Elle ne pourra contacter ses mandataires que par télégramme : "si tout va bien, vous finirez par « Bons baisers de Tanger »".
[...] – Décidément, on se croit presque dans Mission à Tanger !Tu ne crois pas si bien dire.– Presque ! s’esclaffa Kaplan. Nous, c’est plutôt Mission Danger à Tanger !
♥ On aime :
➔ Même si l'écriture de ses romans est résolument actuelle, Melvina Mestre a soigné l'ambiance de son roman policier old-fashioned et bien posé son personnage de détective qui pourrait être la fille spirituelle de Nestor Burma. La mission d'espionnage qui lui est confiée est l'occasion de pimenter la série.
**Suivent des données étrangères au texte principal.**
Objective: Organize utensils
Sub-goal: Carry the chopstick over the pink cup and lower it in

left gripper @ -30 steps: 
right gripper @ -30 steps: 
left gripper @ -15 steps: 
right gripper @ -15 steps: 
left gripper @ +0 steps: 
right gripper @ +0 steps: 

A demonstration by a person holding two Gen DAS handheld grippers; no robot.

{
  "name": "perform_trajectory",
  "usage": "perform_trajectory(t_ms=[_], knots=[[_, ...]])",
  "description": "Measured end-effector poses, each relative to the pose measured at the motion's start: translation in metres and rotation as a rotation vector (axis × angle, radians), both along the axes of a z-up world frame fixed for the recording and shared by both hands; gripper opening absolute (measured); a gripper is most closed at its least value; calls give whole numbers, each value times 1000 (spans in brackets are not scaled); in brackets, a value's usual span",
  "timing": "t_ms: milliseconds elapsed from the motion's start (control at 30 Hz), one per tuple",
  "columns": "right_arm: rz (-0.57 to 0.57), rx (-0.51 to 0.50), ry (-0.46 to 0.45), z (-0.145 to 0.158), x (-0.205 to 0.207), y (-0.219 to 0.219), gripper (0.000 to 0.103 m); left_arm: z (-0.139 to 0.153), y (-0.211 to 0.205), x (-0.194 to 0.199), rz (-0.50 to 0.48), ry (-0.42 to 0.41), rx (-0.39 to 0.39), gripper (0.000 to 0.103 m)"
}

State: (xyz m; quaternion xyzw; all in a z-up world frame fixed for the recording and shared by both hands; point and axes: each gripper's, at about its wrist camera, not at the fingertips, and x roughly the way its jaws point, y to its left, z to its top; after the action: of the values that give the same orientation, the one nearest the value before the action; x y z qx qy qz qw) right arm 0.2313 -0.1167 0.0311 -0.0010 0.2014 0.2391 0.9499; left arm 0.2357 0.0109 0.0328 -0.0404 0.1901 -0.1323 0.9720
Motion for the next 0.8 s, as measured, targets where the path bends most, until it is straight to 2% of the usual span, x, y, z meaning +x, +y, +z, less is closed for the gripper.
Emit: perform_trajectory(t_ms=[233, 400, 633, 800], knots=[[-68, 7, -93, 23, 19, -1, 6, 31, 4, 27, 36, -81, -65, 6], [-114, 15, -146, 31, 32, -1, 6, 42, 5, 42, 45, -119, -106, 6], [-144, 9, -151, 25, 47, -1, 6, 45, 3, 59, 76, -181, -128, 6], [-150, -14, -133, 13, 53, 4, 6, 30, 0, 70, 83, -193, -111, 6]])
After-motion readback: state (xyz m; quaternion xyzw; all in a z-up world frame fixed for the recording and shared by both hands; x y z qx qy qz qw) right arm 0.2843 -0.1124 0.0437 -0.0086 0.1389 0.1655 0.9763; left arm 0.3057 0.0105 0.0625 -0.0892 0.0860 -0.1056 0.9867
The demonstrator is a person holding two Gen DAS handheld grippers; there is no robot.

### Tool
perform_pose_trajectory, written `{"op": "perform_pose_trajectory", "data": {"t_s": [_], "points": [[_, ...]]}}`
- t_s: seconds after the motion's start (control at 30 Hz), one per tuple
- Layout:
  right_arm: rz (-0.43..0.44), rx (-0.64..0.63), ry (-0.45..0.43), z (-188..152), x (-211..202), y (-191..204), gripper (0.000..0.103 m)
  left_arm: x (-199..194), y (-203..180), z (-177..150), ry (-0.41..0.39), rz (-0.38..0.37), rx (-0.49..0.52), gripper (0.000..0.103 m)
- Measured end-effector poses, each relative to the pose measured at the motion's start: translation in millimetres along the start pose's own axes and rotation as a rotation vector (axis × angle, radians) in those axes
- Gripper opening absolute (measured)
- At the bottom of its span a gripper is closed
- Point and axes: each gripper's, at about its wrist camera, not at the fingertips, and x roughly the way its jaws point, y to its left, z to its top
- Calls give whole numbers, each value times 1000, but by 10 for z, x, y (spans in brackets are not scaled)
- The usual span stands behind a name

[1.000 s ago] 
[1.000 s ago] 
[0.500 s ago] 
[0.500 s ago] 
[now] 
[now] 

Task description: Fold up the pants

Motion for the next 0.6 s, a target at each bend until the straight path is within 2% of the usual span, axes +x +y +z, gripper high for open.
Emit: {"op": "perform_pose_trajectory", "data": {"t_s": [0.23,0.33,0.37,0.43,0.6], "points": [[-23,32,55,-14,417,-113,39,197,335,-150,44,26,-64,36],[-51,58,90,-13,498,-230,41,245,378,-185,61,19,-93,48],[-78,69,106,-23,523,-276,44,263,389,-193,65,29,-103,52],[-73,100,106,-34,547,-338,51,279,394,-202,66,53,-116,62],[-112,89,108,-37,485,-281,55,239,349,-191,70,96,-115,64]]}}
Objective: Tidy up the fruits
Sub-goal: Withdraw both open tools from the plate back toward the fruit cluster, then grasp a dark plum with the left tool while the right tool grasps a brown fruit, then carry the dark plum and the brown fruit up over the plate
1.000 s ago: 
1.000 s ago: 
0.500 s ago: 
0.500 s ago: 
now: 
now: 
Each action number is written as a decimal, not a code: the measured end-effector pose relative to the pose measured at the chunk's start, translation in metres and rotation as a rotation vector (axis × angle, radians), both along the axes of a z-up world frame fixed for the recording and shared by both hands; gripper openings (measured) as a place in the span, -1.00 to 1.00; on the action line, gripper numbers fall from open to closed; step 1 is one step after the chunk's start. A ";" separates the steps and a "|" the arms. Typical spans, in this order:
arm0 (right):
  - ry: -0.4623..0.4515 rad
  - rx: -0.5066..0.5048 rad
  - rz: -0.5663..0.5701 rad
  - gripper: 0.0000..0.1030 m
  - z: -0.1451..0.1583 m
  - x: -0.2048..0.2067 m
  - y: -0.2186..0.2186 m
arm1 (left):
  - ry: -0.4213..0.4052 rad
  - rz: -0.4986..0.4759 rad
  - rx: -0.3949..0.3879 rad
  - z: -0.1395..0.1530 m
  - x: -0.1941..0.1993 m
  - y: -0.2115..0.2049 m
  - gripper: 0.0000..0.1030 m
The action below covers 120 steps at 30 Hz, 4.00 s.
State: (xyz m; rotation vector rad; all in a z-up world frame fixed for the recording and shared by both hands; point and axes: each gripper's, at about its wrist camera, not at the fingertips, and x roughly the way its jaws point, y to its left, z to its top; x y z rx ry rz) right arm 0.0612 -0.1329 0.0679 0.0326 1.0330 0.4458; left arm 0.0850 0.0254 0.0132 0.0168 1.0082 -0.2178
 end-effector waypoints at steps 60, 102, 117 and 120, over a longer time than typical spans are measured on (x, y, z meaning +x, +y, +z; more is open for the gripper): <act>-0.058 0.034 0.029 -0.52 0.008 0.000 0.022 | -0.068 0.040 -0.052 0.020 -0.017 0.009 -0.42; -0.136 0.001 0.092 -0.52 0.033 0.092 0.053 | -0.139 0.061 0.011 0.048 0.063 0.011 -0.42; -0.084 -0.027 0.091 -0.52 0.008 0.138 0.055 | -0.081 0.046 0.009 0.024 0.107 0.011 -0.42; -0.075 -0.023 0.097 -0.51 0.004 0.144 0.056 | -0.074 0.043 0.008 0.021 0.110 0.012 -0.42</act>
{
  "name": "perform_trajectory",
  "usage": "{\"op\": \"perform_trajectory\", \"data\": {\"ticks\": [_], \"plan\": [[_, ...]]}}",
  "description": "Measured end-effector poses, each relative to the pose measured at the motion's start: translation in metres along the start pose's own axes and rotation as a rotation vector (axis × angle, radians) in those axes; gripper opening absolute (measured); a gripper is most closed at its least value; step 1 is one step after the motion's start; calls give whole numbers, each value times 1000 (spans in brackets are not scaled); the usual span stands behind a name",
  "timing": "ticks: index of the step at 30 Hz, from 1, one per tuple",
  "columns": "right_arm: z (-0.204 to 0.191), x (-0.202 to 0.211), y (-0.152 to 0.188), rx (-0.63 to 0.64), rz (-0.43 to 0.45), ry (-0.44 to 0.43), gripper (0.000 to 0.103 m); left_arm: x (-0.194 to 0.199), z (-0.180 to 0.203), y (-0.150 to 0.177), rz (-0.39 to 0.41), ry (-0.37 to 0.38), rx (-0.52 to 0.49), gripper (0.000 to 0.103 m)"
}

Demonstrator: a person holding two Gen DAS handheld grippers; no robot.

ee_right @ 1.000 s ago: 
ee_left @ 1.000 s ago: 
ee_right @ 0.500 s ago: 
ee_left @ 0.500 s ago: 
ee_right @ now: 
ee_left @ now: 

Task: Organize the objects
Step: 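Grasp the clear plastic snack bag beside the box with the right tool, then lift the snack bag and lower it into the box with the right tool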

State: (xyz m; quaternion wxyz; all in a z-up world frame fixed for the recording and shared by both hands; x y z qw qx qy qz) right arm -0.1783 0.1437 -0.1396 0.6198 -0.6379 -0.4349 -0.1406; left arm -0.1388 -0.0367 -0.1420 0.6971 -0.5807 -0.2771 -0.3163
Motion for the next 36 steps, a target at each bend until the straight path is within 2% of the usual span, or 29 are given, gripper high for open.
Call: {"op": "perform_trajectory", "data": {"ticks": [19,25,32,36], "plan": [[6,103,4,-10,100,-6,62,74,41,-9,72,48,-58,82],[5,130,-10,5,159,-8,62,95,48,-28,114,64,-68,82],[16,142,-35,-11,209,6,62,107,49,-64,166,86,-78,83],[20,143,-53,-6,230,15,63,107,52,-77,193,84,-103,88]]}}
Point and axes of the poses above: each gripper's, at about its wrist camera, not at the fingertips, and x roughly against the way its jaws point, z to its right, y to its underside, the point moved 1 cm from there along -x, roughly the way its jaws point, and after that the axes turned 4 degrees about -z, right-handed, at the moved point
Et puis reconnaissons qu'on aime bien le parfum désuet et rétro de ces histoires de 'privé(e)' écrites avec une plume suffisamment moderne et fluide pour notre lecture d'aujourd'hui.
➔ Comme les deux précédents, c'est un roman policier fait pour dépayser, divertir mais aussi pour instruire. Melvina Mestre ne cherche pas à nous faire peur, ni à nous prendre la tête : l'intrigue policière reste simple et sert de prétexte pour plonger le lecteur dans une période méconnue de l'histoire avec une description minutieuse de Tanger, de ses trafics et surtout des enjeux complexes qui y régnaient.
Ce n'est pas un polar qui révolutionne le genre mais c'est une lecture aussi instructive que passionnante.
Ce n'est pas un polar qui révolutionne le genre mais c'est une lecture aussi instructive que passionnante.
➔ L'épilogue nous explique que tout le récit a été construit à partir d'histoires vraies, de faits avérés, d'arnaques véridiques : je ne vous en dis pas plus pour ne pas divulgâcher mais ça me démange !
Alors, joli compromis, je vous cite un article du Monde de ... 1956 ! publié juste avant l'ouverture d'un procès qui allait se tenir à Marseille, un article qui pourrait presque servir de 4ème de couverture à ce bouquin, 70 ans après :
Alors, joli compromis, je vous cite un article du Monde de ... 1956 ! publié juste avant l'ouverture d'un procès qui allait se tenir à Marseille, un article qui pourrait presque servir de 4ème de couverture à ce bouquin, 70 ans après :
[...] Ils y ont mis de l'ardeur et de la conscience professionnelle. Leurs actions ont été menées dans ce style particulier des plus beaux films de gangsters. On y trouve çà et là quelques cadavres. On y aperçoit des silhouettes coiffées de cagoules et armées de mitraillettes. On imagine des propos précis dans une langue verte qui ne souffre pas la discussion. Mais ces hommes ne sont pas des aventuriers pour le goût de la liberté. Ce sont des employés d'une société parfaitement organisée, avec sa hiérarchie, ses lois et ses exigences.